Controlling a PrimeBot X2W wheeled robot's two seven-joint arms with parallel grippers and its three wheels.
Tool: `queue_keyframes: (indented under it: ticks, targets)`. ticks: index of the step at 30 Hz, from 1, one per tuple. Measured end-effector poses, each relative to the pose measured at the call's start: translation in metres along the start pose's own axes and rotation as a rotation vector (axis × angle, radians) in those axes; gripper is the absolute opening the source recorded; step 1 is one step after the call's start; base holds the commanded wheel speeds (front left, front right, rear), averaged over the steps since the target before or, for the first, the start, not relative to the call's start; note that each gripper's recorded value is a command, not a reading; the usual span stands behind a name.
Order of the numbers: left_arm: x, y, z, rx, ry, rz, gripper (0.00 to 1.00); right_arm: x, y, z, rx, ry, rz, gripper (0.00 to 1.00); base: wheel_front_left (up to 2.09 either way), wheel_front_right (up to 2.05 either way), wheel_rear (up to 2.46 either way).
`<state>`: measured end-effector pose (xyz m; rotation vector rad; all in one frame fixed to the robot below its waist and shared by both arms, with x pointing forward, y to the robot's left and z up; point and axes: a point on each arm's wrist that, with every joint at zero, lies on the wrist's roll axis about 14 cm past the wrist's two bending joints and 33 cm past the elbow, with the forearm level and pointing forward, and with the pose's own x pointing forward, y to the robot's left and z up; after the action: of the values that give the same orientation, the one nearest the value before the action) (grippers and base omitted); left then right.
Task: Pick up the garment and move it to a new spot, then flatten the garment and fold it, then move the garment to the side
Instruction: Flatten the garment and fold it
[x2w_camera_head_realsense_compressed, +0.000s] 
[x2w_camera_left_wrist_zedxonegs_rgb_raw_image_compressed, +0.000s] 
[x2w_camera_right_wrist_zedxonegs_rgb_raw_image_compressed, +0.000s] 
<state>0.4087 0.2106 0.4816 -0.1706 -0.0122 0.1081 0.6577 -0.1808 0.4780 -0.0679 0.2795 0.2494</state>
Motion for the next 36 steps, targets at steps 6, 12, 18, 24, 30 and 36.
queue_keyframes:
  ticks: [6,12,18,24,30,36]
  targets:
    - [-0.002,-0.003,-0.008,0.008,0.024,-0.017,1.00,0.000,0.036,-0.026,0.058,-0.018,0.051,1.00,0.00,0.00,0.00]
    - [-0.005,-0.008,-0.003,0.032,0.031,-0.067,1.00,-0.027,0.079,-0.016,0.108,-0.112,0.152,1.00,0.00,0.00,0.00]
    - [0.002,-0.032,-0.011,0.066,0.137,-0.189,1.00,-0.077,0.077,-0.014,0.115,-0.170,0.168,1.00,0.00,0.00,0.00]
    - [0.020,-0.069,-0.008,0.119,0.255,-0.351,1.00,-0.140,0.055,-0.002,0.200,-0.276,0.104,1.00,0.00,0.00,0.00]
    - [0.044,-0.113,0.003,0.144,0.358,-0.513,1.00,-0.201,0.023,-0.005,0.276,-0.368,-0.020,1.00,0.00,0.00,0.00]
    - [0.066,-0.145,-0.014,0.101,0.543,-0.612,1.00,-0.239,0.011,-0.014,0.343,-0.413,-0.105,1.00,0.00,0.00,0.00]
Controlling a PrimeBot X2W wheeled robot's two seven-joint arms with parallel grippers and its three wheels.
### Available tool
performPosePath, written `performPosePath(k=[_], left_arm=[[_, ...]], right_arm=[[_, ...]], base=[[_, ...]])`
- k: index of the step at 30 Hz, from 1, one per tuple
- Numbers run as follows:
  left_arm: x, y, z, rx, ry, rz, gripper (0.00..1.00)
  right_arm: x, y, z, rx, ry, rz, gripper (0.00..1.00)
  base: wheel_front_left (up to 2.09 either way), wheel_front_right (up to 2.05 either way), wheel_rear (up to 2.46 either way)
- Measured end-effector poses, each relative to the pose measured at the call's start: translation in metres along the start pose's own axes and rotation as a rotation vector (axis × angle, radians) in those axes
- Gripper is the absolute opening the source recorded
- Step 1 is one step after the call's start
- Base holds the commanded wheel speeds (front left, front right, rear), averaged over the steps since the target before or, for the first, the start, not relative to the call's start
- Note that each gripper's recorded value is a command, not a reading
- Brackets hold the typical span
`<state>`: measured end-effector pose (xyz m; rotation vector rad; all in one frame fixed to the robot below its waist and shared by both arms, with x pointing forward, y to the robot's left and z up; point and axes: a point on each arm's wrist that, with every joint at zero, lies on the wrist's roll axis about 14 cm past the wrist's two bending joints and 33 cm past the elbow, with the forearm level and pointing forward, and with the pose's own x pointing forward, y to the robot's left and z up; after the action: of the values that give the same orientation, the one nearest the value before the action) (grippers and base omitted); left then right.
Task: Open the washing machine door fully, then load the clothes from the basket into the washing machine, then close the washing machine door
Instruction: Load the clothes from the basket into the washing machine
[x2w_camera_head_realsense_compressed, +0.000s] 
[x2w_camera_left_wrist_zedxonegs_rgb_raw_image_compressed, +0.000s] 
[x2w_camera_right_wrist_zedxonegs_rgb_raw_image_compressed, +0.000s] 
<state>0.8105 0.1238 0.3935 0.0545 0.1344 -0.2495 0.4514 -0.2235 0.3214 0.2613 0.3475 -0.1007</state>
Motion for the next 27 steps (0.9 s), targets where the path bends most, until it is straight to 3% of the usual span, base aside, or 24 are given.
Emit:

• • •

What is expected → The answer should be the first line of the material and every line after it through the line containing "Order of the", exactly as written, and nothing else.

Reply to the exercise →
Controlling a PrimeBot X2W wheeled robot's two seven-joint arms with parallel grippers and its three wheels.
Tool: `queue_keyframes: (indented under it: ticks, targets)`. ticks: index of the step at 30 Hz, from 1, one per tuple. Measured end-effector poses, each relative to the pose measured at the call's start: translation in metres along the start pose's own axes and rotation as a rotation vector (axis × angle, radians) in those axes; gripper is the absolute opening the source recorded; step 1 is one step after the call's start; base holds the commanded wheel speeds (front left, front right, rear), averaged over the steps since the target before or, for the first, the start, not relative to the call's start; note that each gripper's recorded value is a command, not a reading; the usual span stands behind a name.
Order of the numbers: left_arm: x, y, z, rx, ry, rz, gripper (0.00 to 1.00); right_arm: x, y, z, rx, ry, rz, gripper (0.00 to 1.00); base: wheel_front_left (up to 2.09 either way), wheel_front_right (up to 2.05 either way), wheel_rear (up to 2.46 either way).

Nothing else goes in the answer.